New York City says ‘I do’ to $275-million boost from gay marriage
The Big Apple raked in $275 million in economic benefits plus city revenues directly linked to New York state’s decision to embrace gay marriage.
“Marriage equality has made our city more open, inclusive and free -- and it has also helped to create jobs and support our economy,” New York City Mayor Michael Bloomberg said at a news conference this week.
New York legalized gay marriage in July 2011. Since then, more than 8,200 same-sex marriage licenses have been issued in New York City, about 10% of all marriage licenses issued in the city during that time, officials said.

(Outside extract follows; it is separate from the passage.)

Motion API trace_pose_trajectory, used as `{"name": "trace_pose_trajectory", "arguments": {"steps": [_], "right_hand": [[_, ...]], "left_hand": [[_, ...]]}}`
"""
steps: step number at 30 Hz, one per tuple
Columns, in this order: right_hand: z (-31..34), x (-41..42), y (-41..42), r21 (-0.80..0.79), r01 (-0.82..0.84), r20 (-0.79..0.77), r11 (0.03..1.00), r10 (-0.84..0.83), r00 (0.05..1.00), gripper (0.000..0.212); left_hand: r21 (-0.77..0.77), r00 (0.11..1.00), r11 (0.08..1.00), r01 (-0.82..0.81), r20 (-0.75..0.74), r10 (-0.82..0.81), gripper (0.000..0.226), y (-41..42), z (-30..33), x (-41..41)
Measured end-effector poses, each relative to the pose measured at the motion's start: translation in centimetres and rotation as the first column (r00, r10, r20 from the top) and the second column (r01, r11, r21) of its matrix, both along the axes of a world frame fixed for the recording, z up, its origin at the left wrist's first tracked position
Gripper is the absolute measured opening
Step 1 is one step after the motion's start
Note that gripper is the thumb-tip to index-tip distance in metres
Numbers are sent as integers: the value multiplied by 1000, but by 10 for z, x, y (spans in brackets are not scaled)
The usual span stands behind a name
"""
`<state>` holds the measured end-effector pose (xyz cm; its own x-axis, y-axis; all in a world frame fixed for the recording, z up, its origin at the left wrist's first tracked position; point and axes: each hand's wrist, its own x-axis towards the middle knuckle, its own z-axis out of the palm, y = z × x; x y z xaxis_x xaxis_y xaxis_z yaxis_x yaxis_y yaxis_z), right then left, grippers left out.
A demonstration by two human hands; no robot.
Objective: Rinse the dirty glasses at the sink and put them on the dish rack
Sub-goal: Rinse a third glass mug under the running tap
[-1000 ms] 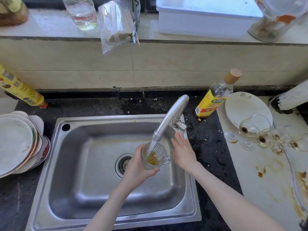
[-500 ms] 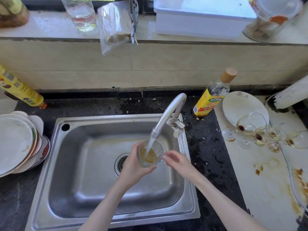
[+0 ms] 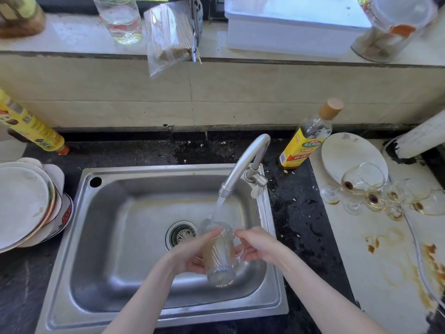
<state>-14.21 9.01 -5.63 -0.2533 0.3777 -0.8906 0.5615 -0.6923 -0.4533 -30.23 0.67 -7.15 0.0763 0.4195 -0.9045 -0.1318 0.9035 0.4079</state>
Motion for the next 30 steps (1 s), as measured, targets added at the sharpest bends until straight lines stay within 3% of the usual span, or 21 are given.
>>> {"name": "trace_pose_trajectory", "arguments": {"steps": [5,10,15,18,21,27,30], "right_hand": [[-3,-4,2,-55,21,49,998,-19,999,27],[-2,-7,1,-41,28,6,999,-28,1000,22],[1,-4,-2,-15,40,-160,999,-42,986,12],[4,-6,-2,83,77,-204,994,-58,977,17],[6,-8,3,210,54,-216,976,-8,976,25],[6,-12,6,318,40,-247,947,42,968,20],[0,-11,5,354,46,-278,934,58,959,8]], "left_hand": [[-74,999,997,-32,29,34,82,-1,-4,1],[-23,999,1000,-20,35,21,74,-4,-8,-2],[215,999,976,-45,17,43,63,-12,-4,-7],[399,981,916,-37,-159,109,67,-11,1,-6],[551,959,834,-8,-232,163,78,-7,0,-6],[677,904,720,149,-388,178,84,-8,5,-10],[704,885,687,179,-420,200,83,-10,6,-11]]}}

In turn, it is estimated that more than 200,000 guests have traveled to New York City to attend same-sex wedding receptions, and more than 235,000 hotel room nights were booked at an average daily room rate of $275, according to an economic impact survey conducted by NYC & Co. and the City Clerk’s Office.
Such spending amounted to about $259 million in economic benefits for the city, and an additional $16 million in city revenues, according to Bloomberg’s office.
The impact is likely to boost an “NYC I Do” marketing campaign aimed at making New York City the world’s No. 1 spot for gay weddings and honeymoons. But it’s unlikely to change the minds of the many people in America who oppose gay marriage.
Joining Bloomberg at the news conference was New York City Council Speaker Christine Quinn, who said New York City’s role in gay marriages goes beyond the financial.
“Here we have a moment to celebrate a year of unadulterated joy,” Quinn, who recently married her same-sex partner in a ceremony attended by the mayor and other elected officials, was quoted as saying. “What better thing could the government do than pass laws that make people equal?”